● Task goal: Show all lines of the entries in which the word "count" is found.

● Dataset extract:

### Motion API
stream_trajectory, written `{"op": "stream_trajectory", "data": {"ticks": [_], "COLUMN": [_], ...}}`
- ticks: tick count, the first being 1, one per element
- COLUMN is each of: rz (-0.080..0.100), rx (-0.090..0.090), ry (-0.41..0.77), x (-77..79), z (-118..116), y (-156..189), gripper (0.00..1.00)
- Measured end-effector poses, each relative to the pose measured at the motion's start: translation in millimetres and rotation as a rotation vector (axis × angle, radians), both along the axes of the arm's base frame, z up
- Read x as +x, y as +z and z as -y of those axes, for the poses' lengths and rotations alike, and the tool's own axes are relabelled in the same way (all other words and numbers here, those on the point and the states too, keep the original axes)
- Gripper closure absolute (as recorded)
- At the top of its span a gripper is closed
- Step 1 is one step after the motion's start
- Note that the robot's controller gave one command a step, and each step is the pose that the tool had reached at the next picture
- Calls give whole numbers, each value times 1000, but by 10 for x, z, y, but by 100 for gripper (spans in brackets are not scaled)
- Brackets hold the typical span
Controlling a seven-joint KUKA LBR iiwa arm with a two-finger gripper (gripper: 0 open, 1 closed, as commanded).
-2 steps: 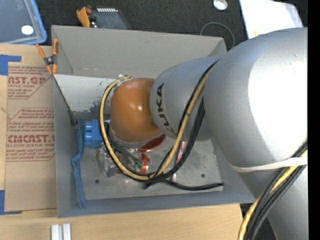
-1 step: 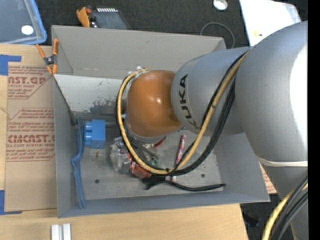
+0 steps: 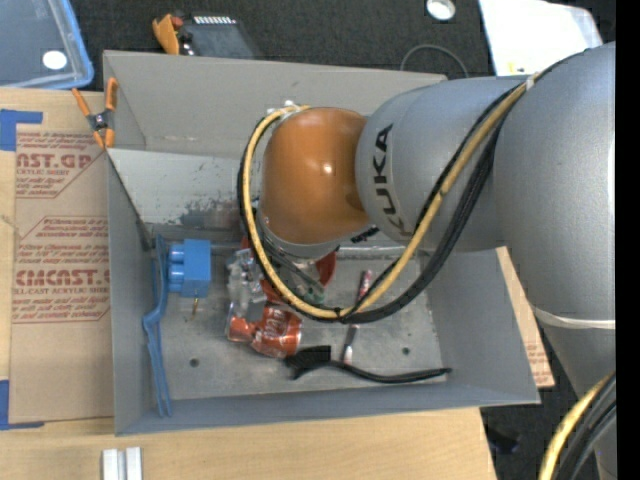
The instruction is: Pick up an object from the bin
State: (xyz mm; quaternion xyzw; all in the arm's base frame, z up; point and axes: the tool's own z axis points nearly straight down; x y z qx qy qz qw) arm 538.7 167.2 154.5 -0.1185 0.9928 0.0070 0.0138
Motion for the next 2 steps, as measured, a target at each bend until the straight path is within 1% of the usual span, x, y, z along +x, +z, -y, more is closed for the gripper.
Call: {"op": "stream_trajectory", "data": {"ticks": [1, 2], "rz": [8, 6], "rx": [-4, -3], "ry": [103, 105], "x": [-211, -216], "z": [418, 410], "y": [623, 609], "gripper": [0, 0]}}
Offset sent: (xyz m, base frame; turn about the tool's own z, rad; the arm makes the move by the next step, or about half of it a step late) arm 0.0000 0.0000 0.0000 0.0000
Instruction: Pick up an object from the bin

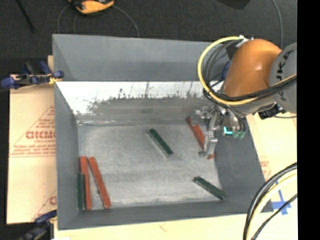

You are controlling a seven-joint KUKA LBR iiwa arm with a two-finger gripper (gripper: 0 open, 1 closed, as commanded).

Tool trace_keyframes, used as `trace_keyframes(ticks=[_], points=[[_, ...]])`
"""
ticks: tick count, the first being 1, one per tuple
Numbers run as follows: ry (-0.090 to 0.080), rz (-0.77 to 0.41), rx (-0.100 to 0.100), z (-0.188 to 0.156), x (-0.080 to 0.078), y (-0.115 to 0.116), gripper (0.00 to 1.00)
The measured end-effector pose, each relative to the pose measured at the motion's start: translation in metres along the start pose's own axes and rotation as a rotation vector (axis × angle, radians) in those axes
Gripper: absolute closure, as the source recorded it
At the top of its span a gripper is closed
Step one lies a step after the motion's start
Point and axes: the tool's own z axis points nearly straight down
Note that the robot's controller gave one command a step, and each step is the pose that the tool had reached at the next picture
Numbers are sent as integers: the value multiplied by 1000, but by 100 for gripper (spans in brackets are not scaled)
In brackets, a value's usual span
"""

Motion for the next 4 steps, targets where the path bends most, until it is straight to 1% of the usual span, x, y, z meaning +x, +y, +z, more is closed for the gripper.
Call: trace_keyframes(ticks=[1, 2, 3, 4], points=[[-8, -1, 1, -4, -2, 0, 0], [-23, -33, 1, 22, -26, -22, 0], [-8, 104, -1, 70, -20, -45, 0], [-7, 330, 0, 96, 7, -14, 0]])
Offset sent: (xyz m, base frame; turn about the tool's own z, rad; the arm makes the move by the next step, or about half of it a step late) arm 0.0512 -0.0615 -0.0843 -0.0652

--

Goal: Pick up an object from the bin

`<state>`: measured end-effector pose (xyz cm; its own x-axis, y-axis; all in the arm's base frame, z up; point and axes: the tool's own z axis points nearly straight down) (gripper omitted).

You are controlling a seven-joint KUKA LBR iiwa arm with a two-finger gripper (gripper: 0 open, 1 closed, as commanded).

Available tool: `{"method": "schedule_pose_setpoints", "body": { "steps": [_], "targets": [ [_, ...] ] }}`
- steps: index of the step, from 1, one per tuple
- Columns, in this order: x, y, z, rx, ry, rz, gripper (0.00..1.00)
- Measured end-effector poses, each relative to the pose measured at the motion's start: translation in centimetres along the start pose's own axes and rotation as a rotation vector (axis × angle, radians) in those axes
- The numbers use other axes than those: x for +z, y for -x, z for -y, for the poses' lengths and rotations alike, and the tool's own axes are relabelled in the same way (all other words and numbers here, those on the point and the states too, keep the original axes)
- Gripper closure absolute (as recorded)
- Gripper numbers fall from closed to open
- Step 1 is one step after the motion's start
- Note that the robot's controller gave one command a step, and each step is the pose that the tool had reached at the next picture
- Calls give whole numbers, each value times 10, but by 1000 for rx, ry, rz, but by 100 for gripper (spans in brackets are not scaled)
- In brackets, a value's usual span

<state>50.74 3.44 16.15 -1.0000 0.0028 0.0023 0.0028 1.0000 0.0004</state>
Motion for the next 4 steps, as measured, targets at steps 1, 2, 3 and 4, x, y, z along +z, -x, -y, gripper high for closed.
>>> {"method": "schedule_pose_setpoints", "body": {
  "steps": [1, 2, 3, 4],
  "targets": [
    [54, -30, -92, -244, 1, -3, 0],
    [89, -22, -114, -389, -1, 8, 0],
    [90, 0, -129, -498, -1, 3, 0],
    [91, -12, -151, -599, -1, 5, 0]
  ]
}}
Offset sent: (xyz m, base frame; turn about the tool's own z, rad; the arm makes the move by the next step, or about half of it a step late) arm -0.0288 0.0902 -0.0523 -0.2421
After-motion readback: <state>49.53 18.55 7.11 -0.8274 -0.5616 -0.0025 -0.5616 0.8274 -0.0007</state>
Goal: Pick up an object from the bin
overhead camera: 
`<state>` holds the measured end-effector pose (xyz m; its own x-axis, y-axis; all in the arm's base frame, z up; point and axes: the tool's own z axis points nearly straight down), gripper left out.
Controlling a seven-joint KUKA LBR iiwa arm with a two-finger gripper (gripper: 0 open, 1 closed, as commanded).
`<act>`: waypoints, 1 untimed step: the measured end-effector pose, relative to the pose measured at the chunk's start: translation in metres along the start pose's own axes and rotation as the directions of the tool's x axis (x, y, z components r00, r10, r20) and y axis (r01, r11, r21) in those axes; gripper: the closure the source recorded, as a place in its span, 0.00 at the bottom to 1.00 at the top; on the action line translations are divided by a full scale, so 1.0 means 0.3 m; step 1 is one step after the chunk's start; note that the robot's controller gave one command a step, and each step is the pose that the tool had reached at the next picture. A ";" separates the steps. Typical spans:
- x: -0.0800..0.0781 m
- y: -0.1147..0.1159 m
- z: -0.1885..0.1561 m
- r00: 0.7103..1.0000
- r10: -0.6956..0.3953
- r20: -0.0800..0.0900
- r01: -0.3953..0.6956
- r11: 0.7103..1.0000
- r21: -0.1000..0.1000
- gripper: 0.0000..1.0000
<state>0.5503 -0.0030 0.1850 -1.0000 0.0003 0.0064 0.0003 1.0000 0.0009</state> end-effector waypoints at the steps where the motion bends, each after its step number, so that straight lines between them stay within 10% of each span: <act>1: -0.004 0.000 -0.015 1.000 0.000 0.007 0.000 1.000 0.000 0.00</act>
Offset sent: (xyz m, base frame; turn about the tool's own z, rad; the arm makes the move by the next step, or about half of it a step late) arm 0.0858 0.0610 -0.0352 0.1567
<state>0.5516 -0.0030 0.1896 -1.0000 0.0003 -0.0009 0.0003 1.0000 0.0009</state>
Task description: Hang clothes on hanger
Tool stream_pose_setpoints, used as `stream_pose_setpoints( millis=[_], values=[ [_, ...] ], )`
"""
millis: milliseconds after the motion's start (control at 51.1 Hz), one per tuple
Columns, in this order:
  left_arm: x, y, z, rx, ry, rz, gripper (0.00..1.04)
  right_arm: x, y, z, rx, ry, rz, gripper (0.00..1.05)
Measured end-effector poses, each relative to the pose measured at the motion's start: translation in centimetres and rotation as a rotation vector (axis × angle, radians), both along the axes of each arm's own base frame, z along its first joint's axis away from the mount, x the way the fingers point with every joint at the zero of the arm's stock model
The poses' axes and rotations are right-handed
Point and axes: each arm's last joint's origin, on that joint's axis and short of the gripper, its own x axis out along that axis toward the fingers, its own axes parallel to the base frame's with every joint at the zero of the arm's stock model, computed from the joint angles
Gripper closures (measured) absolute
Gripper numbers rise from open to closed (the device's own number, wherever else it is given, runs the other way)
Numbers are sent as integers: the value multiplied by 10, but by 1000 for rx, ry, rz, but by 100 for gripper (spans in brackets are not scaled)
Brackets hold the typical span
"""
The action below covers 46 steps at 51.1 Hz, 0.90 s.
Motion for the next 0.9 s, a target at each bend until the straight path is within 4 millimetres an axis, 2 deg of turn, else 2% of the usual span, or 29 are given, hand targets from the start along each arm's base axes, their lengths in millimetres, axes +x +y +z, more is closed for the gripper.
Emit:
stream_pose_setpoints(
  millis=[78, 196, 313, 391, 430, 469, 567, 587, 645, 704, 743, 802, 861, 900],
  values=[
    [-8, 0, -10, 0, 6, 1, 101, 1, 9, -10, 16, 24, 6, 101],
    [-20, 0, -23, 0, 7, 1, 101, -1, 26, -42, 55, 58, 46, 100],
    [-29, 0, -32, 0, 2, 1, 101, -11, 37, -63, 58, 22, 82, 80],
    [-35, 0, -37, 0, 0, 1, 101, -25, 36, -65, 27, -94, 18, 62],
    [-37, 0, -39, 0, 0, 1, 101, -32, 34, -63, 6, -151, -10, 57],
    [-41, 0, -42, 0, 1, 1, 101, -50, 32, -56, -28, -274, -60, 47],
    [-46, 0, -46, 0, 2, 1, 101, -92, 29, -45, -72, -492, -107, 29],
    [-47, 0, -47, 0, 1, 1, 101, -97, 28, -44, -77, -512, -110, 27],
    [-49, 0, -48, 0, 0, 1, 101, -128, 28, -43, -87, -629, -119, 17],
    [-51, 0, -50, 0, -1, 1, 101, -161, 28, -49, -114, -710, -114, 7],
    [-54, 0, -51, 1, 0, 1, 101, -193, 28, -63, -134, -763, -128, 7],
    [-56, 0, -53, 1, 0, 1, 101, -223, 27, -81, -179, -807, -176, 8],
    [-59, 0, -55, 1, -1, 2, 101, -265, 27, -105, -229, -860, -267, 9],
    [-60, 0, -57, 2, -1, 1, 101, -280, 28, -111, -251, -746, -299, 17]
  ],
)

● Written response:
- ticks: tick count, the first being 1, one per element
ticks: tick count, the first being 1, one per tuple

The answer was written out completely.